* **What to work on**
A verbatim copy of the data below is the required output.

(Data records)
[Start of section]

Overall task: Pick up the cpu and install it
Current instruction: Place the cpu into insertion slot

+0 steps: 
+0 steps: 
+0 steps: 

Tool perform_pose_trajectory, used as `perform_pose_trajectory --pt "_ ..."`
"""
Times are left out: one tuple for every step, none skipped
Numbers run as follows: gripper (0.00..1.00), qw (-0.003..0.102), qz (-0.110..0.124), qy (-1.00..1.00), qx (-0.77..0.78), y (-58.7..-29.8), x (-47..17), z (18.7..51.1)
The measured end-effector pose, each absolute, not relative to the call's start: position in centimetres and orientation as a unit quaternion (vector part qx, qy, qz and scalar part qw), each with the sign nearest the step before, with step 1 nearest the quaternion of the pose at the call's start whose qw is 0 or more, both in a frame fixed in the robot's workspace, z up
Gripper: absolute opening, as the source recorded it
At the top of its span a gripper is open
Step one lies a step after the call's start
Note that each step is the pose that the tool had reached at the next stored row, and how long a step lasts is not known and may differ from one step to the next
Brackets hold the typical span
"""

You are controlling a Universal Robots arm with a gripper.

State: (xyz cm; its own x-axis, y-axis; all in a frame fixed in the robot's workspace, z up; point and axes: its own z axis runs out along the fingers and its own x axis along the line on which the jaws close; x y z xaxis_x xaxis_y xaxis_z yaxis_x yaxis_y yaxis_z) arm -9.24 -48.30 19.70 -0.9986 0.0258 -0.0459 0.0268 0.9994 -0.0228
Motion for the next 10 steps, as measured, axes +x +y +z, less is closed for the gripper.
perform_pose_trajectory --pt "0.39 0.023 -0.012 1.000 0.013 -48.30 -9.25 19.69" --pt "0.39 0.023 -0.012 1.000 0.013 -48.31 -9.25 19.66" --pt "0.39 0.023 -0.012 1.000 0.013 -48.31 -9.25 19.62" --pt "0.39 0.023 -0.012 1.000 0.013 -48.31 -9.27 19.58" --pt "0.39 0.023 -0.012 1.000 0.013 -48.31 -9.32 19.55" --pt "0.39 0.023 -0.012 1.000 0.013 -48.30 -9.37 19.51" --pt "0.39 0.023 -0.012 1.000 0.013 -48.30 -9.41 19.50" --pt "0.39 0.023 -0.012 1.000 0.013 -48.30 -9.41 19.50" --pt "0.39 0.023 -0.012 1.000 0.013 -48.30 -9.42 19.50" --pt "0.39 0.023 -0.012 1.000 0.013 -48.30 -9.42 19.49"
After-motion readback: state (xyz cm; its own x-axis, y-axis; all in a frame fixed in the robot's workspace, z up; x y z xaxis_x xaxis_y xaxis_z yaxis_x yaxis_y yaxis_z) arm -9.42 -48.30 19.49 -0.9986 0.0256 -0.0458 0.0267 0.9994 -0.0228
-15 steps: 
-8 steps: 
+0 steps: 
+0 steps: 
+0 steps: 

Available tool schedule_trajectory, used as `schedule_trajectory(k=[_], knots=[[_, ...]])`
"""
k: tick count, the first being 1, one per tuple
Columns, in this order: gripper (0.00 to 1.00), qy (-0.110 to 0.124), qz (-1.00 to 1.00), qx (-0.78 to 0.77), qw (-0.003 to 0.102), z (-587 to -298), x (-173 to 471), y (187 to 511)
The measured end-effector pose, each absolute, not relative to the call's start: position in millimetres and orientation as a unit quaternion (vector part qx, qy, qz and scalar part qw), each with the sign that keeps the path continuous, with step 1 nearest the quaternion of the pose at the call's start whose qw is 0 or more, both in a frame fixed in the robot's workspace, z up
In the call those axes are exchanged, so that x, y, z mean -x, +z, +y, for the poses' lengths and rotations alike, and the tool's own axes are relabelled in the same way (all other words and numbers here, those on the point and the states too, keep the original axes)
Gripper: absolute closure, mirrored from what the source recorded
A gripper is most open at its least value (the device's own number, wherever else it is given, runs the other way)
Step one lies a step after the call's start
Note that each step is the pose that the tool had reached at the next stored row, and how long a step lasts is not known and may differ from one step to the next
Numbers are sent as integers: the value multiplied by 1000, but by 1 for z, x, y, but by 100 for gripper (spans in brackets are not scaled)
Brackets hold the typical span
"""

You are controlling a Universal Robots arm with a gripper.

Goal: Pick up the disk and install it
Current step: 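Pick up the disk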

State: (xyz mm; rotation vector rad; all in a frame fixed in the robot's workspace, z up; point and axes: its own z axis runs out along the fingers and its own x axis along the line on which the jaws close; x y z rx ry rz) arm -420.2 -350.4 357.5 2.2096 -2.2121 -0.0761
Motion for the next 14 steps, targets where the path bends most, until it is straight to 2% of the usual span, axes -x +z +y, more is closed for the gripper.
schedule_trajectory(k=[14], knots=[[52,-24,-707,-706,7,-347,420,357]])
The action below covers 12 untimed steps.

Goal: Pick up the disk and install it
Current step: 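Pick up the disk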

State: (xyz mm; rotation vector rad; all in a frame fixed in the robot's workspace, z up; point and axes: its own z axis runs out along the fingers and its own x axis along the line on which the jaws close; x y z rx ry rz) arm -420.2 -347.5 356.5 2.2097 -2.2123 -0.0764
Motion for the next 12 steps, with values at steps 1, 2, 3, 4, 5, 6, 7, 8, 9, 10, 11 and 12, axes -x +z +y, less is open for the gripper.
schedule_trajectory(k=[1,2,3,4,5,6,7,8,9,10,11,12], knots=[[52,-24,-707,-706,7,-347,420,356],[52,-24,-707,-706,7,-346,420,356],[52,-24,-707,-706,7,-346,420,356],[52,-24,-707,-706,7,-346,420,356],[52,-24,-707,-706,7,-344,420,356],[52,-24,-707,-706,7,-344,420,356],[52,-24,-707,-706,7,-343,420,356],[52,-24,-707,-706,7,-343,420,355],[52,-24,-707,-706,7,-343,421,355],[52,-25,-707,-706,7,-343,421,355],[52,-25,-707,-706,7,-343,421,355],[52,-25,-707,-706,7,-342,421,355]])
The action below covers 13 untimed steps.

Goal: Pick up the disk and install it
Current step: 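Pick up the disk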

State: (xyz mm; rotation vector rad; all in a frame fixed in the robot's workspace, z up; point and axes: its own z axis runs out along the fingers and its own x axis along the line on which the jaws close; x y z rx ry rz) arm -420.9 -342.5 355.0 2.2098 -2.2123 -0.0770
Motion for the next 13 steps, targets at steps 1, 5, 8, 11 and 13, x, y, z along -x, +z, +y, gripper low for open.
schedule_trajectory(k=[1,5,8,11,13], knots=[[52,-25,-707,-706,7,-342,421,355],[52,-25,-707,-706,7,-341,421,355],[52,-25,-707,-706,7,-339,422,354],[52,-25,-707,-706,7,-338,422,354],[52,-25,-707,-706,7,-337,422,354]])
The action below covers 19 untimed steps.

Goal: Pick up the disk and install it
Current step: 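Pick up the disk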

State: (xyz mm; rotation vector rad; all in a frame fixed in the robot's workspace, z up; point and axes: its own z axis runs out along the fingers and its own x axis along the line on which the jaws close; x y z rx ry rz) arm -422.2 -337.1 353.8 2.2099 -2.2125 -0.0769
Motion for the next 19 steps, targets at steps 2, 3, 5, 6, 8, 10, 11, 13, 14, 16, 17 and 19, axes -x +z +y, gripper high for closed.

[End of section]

* **Finished task**
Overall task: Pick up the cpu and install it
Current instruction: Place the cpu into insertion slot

+0 steps: 
+0 steps: 
+0 steps: 

Tool perform_pose_trajectory, used as `perform_pose_trajectory --pt "_ ..."`
"""
Times are left out: one tuple for every step, none skipped
Numbers run as follows: gripper (0.00..1.00), qw (-0.003..0.102), qz (-0.110..0.124), qy (-1.00..1.00), qx (-0.77..0.78), y (-58.7..-29.8), x (-47..17), z (18.7..51.1)
The measured end-effector pose, each absolute, not relative to the call's start: position in centimetres and orientation as a unit quaternion (vector part qx, qy, qz and scalar part qw), each with the sign nearest the step before, with step 1 nearest the quaternion of the pose at the call's start whose qw is 0 or more, both in a frame fixed in the robot's workspace, z up
Gripper: absolute opening, as the source recorded it
At the top of its span a gripper is open
Step one lies a step after the call's start
Note that each step is the pose that the tool had reached at the next stored row, and how long a step lasts is not known and may differ from one step to the next
Brackets hold the typical span
"""

You are controlling a Universal Robots arm with a gripper.

State: (xyz cm; its own x-axis, y-axis; all in a frame fixed in the robot's workspace, z up; point and axes: its own z axis runs out along the fingers and its own x axis along the line on which the jaws close; x y z xaxis_x xaxis_y xaxis_z yaxis_x yaxis_y yaxis_z) arm -9.24 -48.30 19.70 -0.9986 0.0258 -0.0459 0.0268 0.9994 -0.0228
Motion for the next 10 steps, as measured, axes +x +y +z, less is closed for the gripper.
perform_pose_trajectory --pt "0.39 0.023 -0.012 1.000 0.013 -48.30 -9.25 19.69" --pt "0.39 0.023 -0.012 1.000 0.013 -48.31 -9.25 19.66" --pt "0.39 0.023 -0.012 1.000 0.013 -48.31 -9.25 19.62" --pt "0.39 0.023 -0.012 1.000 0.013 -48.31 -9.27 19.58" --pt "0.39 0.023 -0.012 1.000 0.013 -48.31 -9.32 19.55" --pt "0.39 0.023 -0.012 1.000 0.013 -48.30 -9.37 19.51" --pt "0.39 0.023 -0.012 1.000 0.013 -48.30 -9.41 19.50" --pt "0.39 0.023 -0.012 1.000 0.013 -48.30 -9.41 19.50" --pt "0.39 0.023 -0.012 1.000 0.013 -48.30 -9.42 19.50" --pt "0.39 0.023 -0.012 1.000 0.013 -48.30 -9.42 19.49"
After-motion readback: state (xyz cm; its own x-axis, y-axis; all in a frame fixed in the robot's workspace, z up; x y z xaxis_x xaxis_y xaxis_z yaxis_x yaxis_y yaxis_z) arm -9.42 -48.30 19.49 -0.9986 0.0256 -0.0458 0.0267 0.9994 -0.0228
-15 steps: 
-8 steps: 
+0 steps: 
+0 steps: 
+0 steps: 

Available tool schedule_trajectory, used as `schedule_trajectory(k=[_], knots=[[_, ...]])`
"""
k: tick count, the first being 1, one per tuple
Columns, in this order: gripper (0.00 to 1.00), qy (-0.110 to 0.124), qz (-1.00 to 1.00), qx (-0.78 to 0.77), qw (-0.003 to 0.102), z (-587 to -298), x (-173 to 471), y (187 to 511)
The measured end-effector pose, each absolute, not relative to the call's start: position in millimetres and orientation as a unit quaternion (vector part qx, qy, qz and scalar part qw), each with the sign that keeps the path continuous, with step 1 nearest the quaternion of the pose at the call's start whose qw is 0 or more, both in a frame fixed in the robot's workspace, z up
In the call those axes are exchanged, so that x, y, z mean -x, +z, +y, for the poses' lengths and rotations alike, and the tool's own axes are relabelled in the same way (all other words and numbers here, those on the point and the states too, keep the original axes)
Gripper: absolute closure, mirrored from what the source recorded
A gripper is most open at its least value (the device's own number, wherever else it is given, runs the other way)
Step one lies a step after the call's start
Note that each step is the pose that the tool had reached at the next stored row, and how long a step lasts is not known and may differ from one step to the next
Numbers are sent as integers: the value multiplied by 1000, but by 1 for z, x, y, but by 100 for gripper (spans in brackets are not scaled)
Brackets hold the typical span
"""

You are controlling a Universal Robots arm with a gripper.

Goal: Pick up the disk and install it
Current step: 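Pick up the disk
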
State: (xyz mm; rotation vector rad; all in a frame fixed in the robot's workspace, z up; point and axes: its own z axis runs out along the fingers and its own x axis along the line on which the jaws close; x y z rx ry rz) arm -420.2 -350.4 357.5 2.2096 -2.2121 -0.0761
Motion for the next 14 steps, targets where the path bends most, until it is straight to 2% of the usual span, axes -x +z +y, more is closed for the gripper.
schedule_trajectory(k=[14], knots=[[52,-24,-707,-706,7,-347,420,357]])
The action below covers 12 untimed steps.

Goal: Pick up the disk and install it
Current step: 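Pick up the disk
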
State: (xyz mm; rotation vector rad; all in a frame fixed in the robot's workspace, z up; point and axes: its own z axis runs out along the fingers and its own x axis along the line on which the jaws close; x y z rx ry rz) arm -420.2 -347.5 356.5 2.2097 -2.2123 -0.0764
Motion for the next 12 steps, with values at steps 1, 2, 3, 4, 5, 6, 7, 8, 9, 10, 11 and 12, axes -x +z +y, less is open for the gripper.
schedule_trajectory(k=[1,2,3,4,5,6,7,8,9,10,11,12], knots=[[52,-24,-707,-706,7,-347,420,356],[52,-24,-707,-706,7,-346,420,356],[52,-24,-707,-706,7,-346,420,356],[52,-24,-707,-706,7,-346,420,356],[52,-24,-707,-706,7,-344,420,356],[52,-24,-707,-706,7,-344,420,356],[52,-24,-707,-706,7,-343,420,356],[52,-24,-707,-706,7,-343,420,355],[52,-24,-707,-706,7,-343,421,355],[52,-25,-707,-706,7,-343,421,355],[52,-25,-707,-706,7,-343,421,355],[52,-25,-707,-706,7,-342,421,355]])
The action below covers 13 untimed steps.

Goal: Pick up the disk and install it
Current step: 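Pick up the disk
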
State: (xyz mm; rotation vector rad; all in a frame fixed in the robot's workspace, z up; point and axes: its own z axis runs out along the fingers and its own x axis along the line on which the jaws close; x y z rx ry rz) arm -420.9 -342.5 355.0 2.2098 -2.2123 -0.0770
Motion for the next 13 steps, targets at steps 1, 5, 8, 11 and 13, x, y, z along -x, +z, +y, gripper low for open.
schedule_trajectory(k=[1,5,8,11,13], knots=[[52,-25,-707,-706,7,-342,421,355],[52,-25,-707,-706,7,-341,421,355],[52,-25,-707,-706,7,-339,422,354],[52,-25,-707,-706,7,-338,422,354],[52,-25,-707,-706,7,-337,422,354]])
The action below covers 19 untimed steps.

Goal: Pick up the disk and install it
Current step: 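Pick up the disk
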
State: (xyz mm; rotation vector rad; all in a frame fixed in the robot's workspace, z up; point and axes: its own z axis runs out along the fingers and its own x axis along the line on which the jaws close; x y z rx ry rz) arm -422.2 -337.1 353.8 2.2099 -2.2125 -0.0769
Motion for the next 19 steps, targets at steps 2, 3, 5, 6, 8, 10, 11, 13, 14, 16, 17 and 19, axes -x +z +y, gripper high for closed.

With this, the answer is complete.